We’ve had builders in the house. For more than 4 months there has been noise, disruption and disturbance, none of which is conducive to a writerly life. There was no dry rot, no roof that needed replacing so why were they there? I can’t leave a house alone, that’s why!
I have to keep doing things – knocking a wall down here, adding a porch there, twiddling and tweaking, knocking down, building up, improving. I’ve done it with all the houses we’ve lived in, and there have been quite a few.
It’s the same with writing – I love the fiddling about, the cutting and changing, polishing words into sentences. Getting the ideas on paper, building the story brick by brick, word by word is very hard, but once that’s done there’s the pleasure of twiddling and tweaking. The building work will be worth it in the end too, because I will have a study!
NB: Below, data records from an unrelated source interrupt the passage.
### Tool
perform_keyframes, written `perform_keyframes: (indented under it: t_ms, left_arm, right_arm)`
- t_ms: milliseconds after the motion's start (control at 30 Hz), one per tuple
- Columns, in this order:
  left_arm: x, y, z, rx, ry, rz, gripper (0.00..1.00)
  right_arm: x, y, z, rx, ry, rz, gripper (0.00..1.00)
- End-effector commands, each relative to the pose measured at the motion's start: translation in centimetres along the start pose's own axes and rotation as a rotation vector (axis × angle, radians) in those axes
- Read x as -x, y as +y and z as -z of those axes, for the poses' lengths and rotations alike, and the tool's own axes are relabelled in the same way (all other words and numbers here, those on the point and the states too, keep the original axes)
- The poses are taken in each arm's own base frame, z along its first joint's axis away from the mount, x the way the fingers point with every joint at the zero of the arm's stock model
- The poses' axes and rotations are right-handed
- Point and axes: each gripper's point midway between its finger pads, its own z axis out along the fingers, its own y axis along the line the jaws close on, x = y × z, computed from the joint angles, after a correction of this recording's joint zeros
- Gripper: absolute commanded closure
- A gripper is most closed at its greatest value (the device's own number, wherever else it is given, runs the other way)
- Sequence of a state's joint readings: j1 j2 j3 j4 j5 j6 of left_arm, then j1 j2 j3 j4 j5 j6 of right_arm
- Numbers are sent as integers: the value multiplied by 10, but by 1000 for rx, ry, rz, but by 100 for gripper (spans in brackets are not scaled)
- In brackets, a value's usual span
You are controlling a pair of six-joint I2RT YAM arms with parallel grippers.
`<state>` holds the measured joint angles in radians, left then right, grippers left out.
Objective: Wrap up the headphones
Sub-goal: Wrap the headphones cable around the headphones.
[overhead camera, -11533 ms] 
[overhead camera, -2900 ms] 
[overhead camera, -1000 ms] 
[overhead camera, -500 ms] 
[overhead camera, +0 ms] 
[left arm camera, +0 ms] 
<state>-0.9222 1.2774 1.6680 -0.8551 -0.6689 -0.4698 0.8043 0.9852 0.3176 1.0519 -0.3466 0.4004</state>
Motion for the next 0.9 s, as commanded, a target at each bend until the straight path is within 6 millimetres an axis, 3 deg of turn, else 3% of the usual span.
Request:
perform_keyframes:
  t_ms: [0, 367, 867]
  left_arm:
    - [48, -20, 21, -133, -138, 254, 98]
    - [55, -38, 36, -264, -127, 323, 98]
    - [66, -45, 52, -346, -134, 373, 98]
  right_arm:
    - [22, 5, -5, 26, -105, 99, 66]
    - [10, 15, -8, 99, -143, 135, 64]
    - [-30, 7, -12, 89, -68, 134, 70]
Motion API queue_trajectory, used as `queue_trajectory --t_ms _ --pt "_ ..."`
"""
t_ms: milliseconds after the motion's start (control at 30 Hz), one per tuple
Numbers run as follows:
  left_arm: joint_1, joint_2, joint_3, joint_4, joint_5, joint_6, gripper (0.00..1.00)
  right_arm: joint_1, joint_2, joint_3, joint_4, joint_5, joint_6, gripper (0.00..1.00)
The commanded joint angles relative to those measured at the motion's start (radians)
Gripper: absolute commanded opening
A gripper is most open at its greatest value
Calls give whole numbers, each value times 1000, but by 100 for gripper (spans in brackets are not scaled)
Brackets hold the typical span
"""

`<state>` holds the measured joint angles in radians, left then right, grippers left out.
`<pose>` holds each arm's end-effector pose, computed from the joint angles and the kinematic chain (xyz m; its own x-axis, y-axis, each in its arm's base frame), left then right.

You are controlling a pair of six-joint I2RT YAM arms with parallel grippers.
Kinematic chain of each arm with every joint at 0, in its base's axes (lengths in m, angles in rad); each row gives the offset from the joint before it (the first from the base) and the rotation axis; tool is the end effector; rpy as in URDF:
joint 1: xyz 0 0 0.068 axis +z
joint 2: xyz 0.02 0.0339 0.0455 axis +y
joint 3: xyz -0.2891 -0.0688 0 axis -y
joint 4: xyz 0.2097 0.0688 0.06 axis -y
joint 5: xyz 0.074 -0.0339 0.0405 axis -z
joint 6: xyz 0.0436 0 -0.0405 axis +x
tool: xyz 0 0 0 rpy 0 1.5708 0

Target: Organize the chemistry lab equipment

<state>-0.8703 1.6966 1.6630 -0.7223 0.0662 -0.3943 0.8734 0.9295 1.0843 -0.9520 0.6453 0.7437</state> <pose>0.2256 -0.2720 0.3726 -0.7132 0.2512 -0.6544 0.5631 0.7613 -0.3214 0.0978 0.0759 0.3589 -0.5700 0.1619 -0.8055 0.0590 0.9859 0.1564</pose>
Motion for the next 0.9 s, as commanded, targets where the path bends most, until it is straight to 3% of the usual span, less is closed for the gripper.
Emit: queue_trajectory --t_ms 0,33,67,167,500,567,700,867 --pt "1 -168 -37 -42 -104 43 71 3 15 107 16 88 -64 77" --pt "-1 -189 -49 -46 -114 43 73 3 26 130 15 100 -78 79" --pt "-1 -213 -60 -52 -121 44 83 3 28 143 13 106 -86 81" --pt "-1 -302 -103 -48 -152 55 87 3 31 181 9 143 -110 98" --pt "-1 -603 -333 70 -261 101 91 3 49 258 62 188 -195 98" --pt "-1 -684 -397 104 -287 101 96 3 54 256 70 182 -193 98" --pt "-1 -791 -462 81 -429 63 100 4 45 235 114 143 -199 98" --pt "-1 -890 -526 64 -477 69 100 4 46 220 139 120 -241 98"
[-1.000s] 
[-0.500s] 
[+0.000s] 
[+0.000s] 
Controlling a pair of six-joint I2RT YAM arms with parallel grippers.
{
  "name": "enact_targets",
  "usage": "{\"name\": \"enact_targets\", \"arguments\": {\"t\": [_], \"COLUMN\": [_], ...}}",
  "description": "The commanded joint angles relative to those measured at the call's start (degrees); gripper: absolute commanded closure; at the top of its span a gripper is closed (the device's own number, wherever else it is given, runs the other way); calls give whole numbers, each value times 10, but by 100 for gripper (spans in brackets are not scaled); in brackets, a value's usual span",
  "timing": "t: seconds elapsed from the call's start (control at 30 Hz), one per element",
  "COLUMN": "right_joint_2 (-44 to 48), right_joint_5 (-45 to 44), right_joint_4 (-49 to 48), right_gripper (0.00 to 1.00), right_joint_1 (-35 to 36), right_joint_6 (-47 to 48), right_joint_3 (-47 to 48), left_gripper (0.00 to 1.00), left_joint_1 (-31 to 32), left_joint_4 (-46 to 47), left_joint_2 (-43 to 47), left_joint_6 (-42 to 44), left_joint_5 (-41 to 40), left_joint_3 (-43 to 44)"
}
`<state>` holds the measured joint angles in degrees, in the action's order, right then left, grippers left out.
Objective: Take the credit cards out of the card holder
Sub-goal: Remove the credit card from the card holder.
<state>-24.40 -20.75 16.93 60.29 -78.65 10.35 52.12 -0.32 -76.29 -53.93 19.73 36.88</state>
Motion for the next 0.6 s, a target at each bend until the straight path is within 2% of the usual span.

My DH has always had one, a room where he could shut the door and do Important Things (or go to sleep) and I was delighted when I got a shed at the bottom of the garden where I could write deathless prose and gaze at the wildlife on the pond. But it was hard to leave the kitchen table on days of rain or ice, and too easy to make scones or do the ironing rather than hack words out of the coal face of the laptop.
Now, for the very first time I shall have a place, a room of my own as Virginia Woolf advised, where I can have all the impedimenta (and I love that word) essential to getting words down on paper: the iPad, the laptop, the A4 paper, the printer, the whiteboard, the cork board, the small notebooks, the large notebooks, the middle-sized notebooks, reference books, files and the post-it notes, the marker pens in different colours, the pencils, the biros. I could go on but if you’re a writer you’re probably a good customer of stationery departments too.
So I’ll have the study, I have the tools of the trade; I just need inspiration and perseverance. Wish me luck.